At this point in reading, you might feel disoriented. The sentences are chopped up or weirdly structured as if they’ve lost their meaning long before they were typed into existence. It is as if she, the author, is just putting them into writing with no goal in sight. 

Perhaps this is how the author lives her life now, trapped in an indeterminate time of the pandemic. She, who celebrated her 18th birthday the same day the COVID-19 was officially announced as a pandemic whilst competing in a writing competition miles away from home, welcomed her adulthood literally with a bang. But it wasn’t the “bang” anyone could ever wish for, was it?

With too many breakdowns and existential crises, paired with multiple rejections and academic successes and failures, she celebrated as much as she grieved. It’s like she was living in Schrodinger’s box, in which she simultaneously felt alive and dead with the burden this way of living put on her shoulders. 

In the last months of 2021, she saw a little bit of hope that things would go back to normal. Hopefully, she would welcome her 20th birthday free from the deadly threat of the virus. But then the new variant came and wreaked havoc on the peace the country slowly experiencing. With just a blink of an eye, the prospect of celebrating the turn of the decade of her life disintegrated.

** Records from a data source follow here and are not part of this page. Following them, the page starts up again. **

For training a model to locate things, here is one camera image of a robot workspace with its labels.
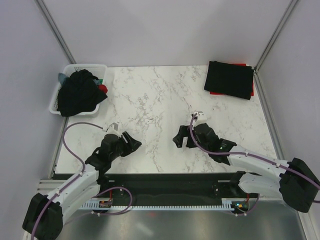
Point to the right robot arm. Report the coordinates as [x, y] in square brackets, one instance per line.
[293, 181]

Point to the right aluminium frame post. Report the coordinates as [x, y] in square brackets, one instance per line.
[278, 30]

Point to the aluminium frame post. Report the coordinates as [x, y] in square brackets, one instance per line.
[55, 30]
[278, 30]

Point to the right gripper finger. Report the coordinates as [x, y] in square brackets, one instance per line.
[178, 140]
[183, 132]

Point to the red garment in basket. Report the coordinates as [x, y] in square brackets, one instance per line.
[103, 88]

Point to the black t-shirt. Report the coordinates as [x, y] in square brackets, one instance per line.
[228, 80]

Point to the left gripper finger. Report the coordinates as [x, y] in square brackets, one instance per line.
[135, 145]
[127, 138]

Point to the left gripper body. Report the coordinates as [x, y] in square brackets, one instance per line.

As disappointing as this circumstance is, it gave her another chance in fixing her life before, literally, going out of the comfort of her bedroom which was her safe place in the past two years. This time, she would not commit the same mistakes of wasting her day on her bed, feeling drained and battered, with her eyes dried and blurry from watching her nth Tiktok of the day. Simply, going by the famous Internet statement, she is going to get her sh*t together.

Perhaps this is the change she is headed towards. This is the north star that will be guiding her wooden boat into the shore far from the storm. It might take a long time to get safe, she might end up wounded and rugged, her boat might be destroyed and beyond salvation, but she is alive.

She will be welcoming her 20s during a pandemic, that’s for sure. She might feel the urge to go back to her old ways. She might feel the bed luring her to lie on it for days on end. She might be stuck with scrolling through her Tiktok FYP. But she will resist it, she must as she will not be wasting this chance to change. Now’s the time to make a change and get her sh*t together.  

This essay goes the same for all the people who will welcome their 20th year of life this year. Take every day as your chance to be a better version of yourself than yesterday, and don’t wait for another year to jumpstart your improvement. Because if not now, then when?